- _What you will do_
The data must be transcribed exactly, with no line missing.

[[ Collected material open ]]

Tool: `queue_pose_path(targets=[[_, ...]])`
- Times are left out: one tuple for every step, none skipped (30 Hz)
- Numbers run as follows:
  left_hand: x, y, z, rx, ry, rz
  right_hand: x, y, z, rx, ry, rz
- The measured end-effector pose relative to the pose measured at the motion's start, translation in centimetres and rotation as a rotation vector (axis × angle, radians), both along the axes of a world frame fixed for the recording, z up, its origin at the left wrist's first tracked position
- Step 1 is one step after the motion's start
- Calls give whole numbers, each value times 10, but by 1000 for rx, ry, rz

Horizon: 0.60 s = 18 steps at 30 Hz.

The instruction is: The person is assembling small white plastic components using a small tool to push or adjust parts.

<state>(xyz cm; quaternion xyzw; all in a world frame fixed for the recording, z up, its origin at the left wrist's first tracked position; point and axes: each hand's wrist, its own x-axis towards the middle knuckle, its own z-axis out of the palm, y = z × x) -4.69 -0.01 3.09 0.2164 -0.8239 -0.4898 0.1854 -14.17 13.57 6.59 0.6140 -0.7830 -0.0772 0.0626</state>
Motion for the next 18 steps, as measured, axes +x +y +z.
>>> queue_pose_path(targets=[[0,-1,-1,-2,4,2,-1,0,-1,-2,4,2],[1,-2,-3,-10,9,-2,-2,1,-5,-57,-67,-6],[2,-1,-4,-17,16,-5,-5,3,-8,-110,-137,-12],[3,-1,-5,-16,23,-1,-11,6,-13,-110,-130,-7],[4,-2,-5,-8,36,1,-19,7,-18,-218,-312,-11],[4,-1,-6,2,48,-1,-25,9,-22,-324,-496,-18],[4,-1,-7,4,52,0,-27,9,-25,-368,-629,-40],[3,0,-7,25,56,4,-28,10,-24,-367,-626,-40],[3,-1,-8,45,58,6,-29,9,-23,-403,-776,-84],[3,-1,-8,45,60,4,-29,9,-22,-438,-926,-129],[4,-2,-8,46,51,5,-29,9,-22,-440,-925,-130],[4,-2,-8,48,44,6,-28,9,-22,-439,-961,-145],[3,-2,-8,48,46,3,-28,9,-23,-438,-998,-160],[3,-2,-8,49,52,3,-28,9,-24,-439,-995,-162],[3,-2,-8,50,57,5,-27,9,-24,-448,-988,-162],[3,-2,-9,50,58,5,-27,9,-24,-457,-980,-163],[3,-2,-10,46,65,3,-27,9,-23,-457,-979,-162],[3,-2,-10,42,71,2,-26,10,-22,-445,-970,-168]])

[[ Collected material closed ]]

- _Task solution_
Tool: `queue_pose_path(targets=[[_, ...]])`
- Times are left out: one tuple for every step, none skipped (30 Hz)
- Numbers run as follows:
  left_hand: x, y, z, rx, ry, rz
  right_hand: x, y, z, rx, ry, rz
- The measured end-effector pose relative to the pose measured at the motion's start, translation in centimetres and rotation as a rotation vector (axis × angle, radians), both along the axes of a world frame fixed for the recording, z up, its origin at the left wrist's first tracked position
- Step 1 is one step after the motion's start
- Calls give whole numbers, each value times 10, but by 1000 for rx, ry, rz

Horizon: 0.60 s = 18 steps at 30 Hz.

The instruction is: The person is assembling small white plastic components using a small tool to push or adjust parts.

<state>(xyz cm; quaternion xyzw; all in a world frame fixed for the recording, z up, its origin at the left wrist's first tracked position; point and axes: each hand's wrist, its own x-axis towards the middle knuckle, its own z-axis out of the palm, y = z × x) -4.69 -0.01 3.09 0.2164 -0.8239 -0.4898 0.1854 -14.17 13.57 6.59 0.6140 -0.7830 -0.0772 0.0626</state>
Motion for the next 18 steps, as measured, axes +x +y +z.
>>> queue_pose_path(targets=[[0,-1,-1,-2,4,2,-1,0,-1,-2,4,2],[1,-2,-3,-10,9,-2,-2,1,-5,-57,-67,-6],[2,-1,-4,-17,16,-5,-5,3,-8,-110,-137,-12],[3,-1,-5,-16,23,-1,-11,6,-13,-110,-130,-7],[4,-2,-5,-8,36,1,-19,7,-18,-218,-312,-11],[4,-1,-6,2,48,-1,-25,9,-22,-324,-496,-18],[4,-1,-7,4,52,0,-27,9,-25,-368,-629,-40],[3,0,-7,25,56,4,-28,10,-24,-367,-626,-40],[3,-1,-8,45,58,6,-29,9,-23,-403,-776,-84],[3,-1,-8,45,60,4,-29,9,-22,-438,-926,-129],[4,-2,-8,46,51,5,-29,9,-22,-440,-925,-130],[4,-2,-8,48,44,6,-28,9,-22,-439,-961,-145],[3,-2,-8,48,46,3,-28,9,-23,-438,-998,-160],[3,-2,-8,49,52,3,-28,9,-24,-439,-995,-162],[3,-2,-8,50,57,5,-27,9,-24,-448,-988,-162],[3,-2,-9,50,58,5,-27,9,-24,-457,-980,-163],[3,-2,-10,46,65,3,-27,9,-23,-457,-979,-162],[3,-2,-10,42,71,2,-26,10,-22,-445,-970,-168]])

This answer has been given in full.